** WHAT YOU SHOULD DO **
What appears from the first line of the records below through the line containing "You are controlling" must be reproduced verbatim.

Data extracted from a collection
===============

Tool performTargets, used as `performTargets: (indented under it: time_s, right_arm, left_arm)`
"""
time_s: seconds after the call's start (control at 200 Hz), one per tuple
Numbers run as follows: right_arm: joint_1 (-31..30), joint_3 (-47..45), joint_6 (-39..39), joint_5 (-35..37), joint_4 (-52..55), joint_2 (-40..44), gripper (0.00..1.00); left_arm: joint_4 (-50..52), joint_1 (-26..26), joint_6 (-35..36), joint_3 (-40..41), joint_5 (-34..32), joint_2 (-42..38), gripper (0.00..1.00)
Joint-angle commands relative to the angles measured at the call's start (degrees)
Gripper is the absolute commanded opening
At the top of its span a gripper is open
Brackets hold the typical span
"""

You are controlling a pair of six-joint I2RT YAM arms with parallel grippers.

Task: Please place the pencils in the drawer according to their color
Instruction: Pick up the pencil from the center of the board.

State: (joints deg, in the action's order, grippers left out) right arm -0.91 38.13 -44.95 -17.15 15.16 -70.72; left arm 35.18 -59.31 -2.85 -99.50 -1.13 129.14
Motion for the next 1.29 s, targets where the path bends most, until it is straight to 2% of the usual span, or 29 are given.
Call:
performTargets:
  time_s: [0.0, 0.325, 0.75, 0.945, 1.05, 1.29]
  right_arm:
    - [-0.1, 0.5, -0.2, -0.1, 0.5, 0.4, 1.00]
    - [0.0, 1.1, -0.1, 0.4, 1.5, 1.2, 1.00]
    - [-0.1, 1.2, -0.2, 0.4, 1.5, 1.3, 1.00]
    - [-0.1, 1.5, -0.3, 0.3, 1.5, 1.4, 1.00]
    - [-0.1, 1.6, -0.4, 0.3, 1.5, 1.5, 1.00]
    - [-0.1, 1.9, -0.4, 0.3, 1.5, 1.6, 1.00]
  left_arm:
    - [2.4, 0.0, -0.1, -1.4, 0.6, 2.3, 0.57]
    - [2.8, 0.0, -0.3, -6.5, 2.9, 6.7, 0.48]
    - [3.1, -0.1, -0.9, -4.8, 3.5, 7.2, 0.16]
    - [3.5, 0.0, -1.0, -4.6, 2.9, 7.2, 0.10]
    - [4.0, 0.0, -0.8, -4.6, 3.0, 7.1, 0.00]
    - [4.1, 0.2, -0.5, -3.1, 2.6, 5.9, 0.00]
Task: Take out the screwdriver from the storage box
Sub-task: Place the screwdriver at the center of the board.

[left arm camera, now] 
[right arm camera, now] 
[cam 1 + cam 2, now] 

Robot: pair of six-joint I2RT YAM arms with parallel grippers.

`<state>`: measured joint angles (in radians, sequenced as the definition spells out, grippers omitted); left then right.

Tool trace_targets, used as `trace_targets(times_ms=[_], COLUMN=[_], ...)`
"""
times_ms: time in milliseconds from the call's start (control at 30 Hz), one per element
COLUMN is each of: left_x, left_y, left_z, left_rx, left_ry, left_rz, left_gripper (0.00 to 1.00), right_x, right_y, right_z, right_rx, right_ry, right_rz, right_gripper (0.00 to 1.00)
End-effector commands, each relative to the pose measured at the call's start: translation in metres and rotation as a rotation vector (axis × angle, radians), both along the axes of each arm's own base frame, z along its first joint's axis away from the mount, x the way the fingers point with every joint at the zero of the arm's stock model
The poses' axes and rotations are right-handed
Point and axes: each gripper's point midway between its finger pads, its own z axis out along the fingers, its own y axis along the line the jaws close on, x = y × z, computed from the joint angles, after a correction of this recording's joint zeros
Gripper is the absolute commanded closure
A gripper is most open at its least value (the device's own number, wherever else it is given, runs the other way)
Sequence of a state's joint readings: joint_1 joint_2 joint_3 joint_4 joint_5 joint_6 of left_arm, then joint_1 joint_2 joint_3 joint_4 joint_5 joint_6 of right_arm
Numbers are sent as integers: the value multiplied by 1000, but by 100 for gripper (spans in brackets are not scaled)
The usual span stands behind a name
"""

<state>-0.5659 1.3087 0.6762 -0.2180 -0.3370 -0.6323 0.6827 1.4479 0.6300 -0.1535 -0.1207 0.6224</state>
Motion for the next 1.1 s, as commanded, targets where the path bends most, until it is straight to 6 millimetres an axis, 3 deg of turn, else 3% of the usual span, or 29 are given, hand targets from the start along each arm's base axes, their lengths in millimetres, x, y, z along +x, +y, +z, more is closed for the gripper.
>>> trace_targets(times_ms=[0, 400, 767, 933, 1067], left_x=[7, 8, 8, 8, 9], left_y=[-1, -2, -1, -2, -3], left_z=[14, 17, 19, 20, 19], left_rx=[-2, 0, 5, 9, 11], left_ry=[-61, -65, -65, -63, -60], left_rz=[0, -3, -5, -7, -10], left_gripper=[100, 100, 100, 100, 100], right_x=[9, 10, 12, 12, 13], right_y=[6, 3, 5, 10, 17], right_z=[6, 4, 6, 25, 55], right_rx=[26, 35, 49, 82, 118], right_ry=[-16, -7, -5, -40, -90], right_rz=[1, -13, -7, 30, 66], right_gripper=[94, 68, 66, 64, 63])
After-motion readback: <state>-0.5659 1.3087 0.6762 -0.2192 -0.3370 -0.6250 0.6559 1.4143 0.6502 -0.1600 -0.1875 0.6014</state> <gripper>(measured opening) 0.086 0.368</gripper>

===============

** EXERCISE OUTPUT **
Tool performTargets, used as `performTargets: (indented under it: time_s, right_arm, left_arm)`
"""
time_s: seconds after the call's start (control at 200 Hz), one per tuple
Numbers run as follows: right_arm: joint_1 (-31..30), joint_3 (-47..45), joint_6 (-39..39), joint_5 (-35..37), joint_4 (-52..55), joint_2 (-40..44), gripper (0.00..1.00); left_arm: joint_4 (-50..52), joint_1 (-26..26), joint_6 (-35..36), joint_3 (-40..41), joint_5 (-34..32), joint_2 (-42..38), gripper (0.00..1.00)
Joint-angle commands relative to the angles measured at the call's start (degrees)
Gripper is the absolute commanded opening
At the top of its span a gripper is open
Brackets hold the typical span
"""

You are controlling a pair of six-joint I2RT YAM arms with parallel grippers.

What this exercise required has been given in full.